If you’re not familiar, this index surveys hedge-fund and mutual-fund managers to see how they feel about the market. A rating of zero means managers own no stocks. And a rating of 100 means managers are fully invested.
And they recently became as bullish as they’ve been in years. More from Steve…
[The December 13] reading was the highest since the survey started in 2006… a level of 109. That means investment managers have fully invested and then some – they’re buying with leverage. Take a look…
The NAAIM Exposure Index hit a record level of 109 [on December 13]. Before that, this index had only broken above 100 five other times.
As Steve explained, this is a clear sign that investors are getting excited about stocks again… And investment managers, in particular, are making a big bet on stocks.
But he also noted that this isn’t a reason to sell. In fact, history says the opposite… Buying after each of these other similar extremes would have led to double-digit gains in one year or less.
Of course, this is a relatively small sample size… And Steve would never recommend making investment decisions based on any single indicator alone. But alongside the other indicators he’s following closely, it’s one more sign that the long bull market has further to run…
My advice to stay long into 2018 isn’t solely because of this extreme. But learning that similar bullish levels haven’t killed this bull market is good to know.
The truth is that we’re in the later innings of a historic bull market. And while extreme optimism seems like a reason to be cautious, history says it’s not a reason to sell.

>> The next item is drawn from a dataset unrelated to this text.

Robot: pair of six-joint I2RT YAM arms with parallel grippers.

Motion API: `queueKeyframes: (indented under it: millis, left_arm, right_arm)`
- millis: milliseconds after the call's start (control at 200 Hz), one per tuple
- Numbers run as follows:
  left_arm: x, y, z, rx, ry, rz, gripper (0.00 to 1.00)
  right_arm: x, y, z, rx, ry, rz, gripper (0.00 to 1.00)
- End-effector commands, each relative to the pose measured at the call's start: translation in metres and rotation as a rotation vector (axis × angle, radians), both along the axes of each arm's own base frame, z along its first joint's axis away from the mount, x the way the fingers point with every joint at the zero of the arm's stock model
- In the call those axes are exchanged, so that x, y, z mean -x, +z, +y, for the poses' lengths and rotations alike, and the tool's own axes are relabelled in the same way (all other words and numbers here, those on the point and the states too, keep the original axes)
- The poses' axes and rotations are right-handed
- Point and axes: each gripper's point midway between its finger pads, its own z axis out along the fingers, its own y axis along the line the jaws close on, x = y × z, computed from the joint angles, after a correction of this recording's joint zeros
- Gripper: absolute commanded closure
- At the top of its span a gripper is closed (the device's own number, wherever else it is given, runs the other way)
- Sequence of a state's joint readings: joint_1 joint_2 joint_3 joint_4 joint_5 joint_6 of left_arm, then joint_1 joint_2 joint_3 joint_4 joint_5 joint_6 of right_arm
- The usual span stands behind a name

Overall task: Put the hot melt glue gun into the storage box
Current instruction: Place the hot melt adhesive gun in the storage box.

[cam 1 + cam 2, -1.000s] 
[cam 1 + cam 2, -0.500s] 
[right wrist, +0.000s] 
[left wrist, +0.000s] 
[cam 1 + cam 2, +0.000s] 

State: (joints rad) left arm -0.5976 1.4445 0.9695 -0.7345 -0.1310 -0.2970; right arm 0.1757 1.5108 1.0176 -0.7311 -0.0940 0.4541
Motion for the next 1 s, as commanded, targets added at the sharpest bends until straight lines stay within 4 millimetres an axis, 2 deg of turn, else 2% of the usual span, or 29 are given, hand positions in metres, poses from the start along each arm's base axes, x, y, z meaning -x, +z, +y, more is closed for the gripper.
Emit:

The trend is still firmly in place. And until that changes, my advice won’t change. Stay long U.S. stocks into 2018.
That’s not the only bold prediction Steve is making for 2018…
He also believes this year could bring the first significant rise in long-term interest rates in years. Steve’s senior analyst Brett Eversole wrote about this idea earlier this week.
As Brett noted, economists have been wrong about long-term interest rates rising for decades. But he explained one major reason why it could actually happen this time.
You see, the latest Commitment of Traders (“COT”) report shows that speculative traders are more bullish on U.S. Treasury bonds than almost any other time in history. Because bond prices and interest rates trade inversely, these record bets mean these traders are also betting heavily on lower long-term rates.
Unfortunately, the last time this happened, it didn’t work out so well for them. In mid-2016, traders all expected lower rates. Instead, the 30-year yield rose around 1% in less than six months. That’s a major move higher for rates (and lower for Treasury bond prices).
Brett noted that we have the same setup today.
A similar move this time would push long-term rates to 4% or higher…
As you can see in the following chart, this would create the first uptrend of higher lows and higher highs in decades… and would likely signal an official end to the nearly 40-year bull market in bonds…
This obviously wouldn’t be great news for owners of long-term government bonds. But it could be a boon for stocks – at least in the near term.
You see, while higher interest rates will eventually lead to serious problems for our debt-driven economy, rising long-term rates should initially ease the falling yield curve we’ve been following.
Barring an unexpected market shock, this could delay the next recession even longer.
Our advice remains the same…
Stay long stocks… But be sure to protect your capital with good risk-management strategies, like conservative position sizing and trailing-stop losses. And hold some cash and gold, just in case.